= YOUR OBJECTIVE =
Look for the string "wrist" in the listing below, then copy every line that has it.

START DATA SECTION

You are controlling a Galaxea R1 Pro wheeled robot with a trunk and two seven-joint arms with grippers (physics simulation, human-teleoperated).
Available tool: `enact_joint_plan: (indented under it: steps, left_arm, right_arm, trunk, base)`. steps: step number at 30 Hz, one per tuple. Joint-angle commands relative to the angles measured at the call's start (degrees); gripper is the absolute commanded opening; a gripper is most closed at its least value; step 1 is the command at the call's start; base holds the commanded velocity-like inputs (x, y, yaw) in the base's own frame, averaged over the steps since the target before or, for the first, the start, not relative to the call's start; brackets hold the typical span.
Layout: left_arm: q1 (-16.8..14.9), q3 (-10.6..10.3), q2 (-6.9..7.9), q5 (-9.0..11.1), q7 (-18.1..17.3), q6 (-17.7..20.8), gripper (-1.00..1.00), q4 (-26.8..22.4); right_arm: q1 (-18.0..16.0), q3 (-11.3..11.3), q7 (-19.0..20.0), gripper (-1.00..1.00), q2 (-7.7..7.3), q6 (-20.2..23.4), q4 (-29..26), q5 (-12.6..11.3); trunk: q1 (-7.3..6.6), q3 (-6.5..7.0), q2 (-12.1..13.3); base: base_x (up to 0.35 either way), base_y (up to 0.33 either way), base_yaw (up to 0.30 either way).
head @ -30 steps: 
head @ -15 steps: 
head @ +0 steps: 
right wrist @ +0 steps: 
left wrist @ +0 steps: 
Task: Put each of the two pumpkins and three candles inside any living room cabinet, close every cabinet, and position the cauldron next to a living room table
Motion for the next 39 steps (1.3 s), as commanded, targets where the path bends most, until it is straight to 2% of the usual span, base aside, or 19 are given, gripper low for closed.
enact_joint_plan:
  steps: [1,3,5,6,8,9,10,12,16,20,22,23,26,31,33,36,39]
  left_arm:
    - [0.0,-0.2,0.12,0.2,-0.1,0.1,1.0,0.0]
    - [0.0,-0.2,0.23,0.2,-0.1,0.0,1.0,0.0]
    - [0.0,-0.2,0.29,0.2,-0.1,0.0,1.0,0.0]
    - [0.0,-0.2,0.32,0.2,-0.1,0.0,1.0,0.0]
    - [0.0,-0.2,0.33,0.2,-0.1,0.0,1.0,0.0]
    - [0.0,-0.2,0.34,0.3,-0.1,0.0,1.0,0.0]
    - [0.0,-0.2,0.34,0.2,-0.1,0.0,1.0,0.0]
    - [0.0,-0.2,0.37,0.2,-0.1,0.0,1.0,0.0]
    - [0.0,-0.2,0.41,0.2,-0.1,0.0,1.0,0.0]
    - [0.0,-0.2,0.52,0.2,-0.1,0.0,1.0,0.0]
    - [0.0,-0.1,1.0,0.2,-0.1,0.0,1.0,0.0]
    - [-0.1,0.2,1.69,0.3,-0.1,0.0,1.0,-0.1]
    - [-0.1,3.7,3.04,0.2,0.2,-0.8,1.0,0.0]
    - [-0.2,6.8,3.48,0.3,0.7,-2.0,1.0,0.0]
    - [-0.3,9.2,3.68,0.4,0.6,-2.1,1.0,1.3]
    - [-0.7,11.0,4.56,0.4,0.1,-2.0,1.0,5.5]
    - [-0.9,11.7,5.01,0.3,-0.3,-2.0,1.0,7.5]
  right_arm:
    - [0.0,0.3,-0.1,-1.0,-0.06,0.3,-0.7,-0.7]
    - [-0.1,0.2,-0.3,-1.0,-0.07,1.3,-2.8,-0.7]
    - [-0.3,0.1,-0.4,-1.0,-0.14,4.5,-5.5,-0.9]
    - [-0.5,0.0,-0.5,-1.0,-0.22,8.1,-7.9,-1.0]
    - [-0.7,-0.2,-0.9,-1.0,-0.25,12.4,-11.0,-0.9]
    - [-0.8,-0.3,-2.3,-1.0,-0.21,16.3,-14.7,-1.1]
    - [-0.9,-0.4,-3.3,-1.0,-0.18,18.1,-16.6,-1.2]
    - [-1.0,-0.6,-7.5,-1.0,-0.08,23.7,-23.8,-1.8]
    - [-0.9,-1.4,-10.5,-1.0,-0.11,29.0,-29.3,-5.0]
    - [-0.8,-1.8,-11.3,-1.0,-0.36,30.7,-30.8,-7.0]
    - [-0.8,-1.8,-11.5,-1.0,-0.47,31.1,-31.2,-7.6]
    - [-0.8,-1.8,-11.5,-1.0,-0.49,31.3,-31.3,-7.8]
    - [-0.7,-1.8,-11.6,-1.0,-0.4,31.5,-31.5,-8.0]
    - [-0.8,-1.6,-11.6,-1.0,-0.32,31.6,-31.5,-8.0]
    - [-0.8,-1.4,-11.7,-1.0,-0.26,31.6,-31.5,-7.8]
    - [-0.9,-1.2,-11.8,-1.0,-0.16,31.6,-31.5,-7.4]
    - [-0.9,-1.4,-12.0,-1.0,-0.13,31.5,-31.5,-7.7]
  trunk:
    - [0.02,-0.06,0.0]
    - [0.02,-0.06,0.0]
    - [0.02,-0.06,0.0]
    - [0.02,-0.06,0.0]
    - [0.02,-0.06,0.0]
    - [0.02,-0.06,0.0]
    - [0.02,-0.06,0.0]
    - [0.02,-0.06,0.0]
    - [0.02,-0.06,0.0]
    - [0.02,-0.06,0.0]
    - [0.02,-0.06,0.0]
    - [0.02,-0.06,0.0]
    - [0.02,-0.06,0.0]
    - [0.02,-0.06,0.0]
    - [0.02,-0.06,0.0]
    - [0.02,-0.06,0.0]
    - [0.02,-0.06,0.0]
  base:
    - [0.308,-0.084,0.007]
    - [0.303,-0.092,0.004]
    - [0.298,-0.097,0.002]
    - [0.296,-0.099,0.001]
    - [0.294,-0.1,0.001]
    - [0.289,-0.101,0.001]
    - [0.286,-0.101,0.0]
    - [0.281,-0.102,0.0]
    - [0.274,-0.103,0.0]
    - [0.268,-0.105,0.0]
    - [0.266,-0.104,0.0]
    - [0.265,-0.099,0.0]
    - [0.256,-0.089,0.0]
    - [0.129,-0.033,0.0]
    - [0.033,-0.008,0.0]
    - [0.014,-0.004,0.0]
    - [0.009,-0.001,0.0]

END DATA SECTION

= RESULT =
right wrist @ +0 steps: 
left wrist @ +0 steps: 

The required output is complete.